I am so thankful to my Marsha and Tyler and my parents who stepped in as surrogate parents for our girls when my life was ebbing away. I am immensely grateful for my amazing husband who has been dependable, strong, and so very capable through this ordeal. He is the greatest father to our girls and has sacrificed everything to care for them and me through this process. I love him more than ever and can't imagine life without his loving strong hands and kind heart. Recovery is a long hard road but I am so thankful that I am on it. I am thankful for this new day, a new chance at life. Thank you to all our family, friends, and church family who have offered love, meals, prayer, childcare, groceries, etc. We are so humbled by this outpouring of love and in desperate need of your continued support in the weeks ahead.
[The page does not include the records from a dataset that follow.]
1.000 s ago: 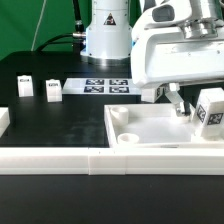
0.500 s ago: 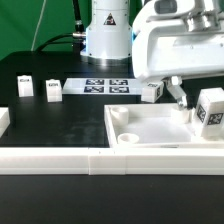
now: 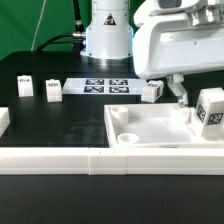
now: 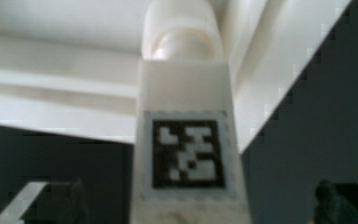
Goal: Assemble one leg
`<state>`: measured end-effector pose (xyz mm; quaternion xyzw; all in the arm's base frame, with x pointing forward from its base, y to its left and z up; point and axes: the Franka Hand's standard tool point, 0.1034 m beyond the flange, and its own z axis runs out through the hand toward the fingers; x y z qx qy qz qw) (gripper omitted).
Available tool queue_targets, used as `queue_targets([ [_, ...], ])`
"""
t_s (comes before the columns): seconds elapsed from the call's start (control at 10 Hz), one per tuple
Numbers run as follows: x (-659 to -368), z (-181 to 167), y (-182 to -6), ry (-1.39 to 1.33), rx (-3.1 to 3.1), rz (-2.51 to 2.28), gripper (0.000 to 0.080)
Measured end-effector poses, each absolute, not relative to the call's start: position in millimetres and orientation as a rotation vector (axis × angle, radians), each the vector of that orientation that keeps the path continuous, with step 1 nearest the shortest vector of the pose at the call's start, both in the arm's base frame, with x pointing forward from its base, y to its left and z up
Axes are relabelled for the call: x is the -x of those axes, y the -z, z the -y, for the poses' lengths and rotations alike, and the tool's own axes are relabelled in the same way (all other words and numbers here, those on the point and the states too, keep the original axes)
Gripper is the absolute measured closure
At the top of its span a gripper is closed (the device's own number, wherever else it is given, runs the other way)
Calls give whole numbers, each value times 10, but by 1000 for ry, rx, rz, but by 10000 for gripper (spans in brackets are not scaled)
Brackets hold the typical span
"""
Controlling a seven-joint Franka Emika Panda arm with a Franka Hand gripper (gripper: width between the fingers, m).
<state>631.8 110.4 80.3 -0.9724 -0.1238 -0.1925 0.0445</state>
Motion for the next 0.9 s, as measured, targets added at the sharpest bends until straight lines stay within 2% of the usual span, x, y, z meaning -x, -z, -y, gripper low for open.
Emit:
queue_targets([
  [0.2, -6368, -1094, -818, 368, 2988, 380, 151],
  [0.5, -6256, -1189, -852, -86, 2972, 384, 151],
  [0.7, -6315, -1221, -848, -198, 2952, 398, 151],
  [0.8, -6336, -1206, -831, -164, 2957, 394, 278],
  [0.9, -6336, -1207, -826, -162, 2957, 393, 278],
])
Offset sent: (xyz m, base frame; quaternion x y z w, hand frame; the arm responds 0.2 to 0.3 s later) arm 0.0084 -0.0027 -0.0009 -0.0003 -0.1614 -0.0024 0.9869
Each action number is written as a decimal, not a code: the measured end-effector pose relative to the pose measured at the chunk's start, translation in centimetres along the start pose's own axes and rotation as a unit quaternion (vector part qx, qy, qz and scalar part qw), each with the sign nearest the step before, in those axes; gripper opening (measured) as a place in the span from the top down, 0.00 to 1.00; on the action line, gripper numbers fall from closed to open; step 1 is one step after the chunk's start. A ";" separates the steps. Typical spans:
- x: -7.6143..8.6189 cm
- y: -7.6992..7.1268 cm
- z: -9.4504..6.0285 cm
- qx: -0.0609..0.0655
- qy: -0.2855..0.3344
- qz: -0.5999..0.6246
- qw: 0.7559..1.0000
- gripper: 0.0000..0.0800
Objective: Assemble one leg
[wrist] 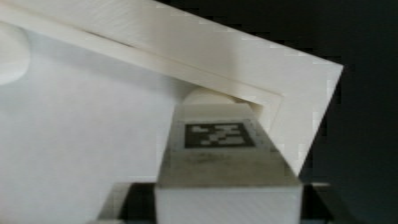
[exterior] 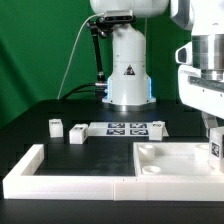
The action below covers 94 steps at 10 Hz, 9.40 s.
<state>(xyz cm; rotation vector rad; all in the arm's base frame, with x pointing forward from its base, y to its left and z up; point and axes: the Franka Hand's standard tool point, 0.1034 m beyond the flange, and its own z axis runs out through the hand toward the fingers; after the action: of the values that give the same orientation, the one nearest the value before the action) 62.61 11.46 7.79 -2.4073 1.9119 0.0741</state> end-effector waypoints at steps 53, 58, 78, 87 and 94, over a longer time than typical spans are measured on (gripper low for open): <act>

I am thankful for the all the people who gave their blood so that I could live. Thank You Jesus for giving Your blood to cover over all my sins and wash me clean again. 

My heart if absolutely broken that this body will not grow more precious babies. Our dreams of having a biological son to carry on the family name or more little sisters that look like Lily and Eden to laugh and play with have been shattered. But God. But God has given us more than we deserve in these heartbeats and breath and bodies that live and move and have their being in Him. He has given us two beautiful little girls by His grace and goodness. He has given us hands and hearts to love and serve and care for the least of these - children who have no one to love them, no families to care for or raise them in love and truth. He has given us an opportunity to minister and relate to in a new and personal way to our beloved friends who walk the lonely, aching road of infertility. I have had two miscarriages in the past four years. My precious babies are in a real place called Heaven and they will only ever know glory, wholeness, beauty, and resplendent light. No tear will fill their eyes, nor pain grip their bodies. My soul will meet theirs in glory and together we will worship the King forever with joy and love. As for the rest of us, we don't know what the future holds for us here in this life but we are thankful for each day He gives us together. I am looking forward to the memories we will make and getting to enjoy life with these incredible people. Thank you for your prayers and support. We are blessed beyond measure and that is more than enough.


Ephesians 3:11- 21
"This was according to the eternal purpose that he has realized in Christ Jesus our Lord, 12 in whom we have boldness and access with confidence through our faith in him. 13 So I ask you not to lose heart over what I am suffering for you, which is your glory.
14 For this reason I bow my knees before the Father, 15 from whom every family[c] in heaven and on earth is named, 16 that according to the riches of his glory he may grant you to be strengthened with power through his Spirit in your inner being,17 so that Christ may dwell in your hearts through faith—that you, being rooted and grounded in love, 18 may have strength to comprehend with all the saints what is the breadth and length and height and depth, 19 and to know the love of Christ that surpasses knowledge, that you may be filled with all the fullness of God.

20 Now to him who is able to do far more abundantly than all that we ask or think, according to the power at work within us, 21 to him be glory in the church and in Christ Jesus throughout all generations, forever and ever. Amen."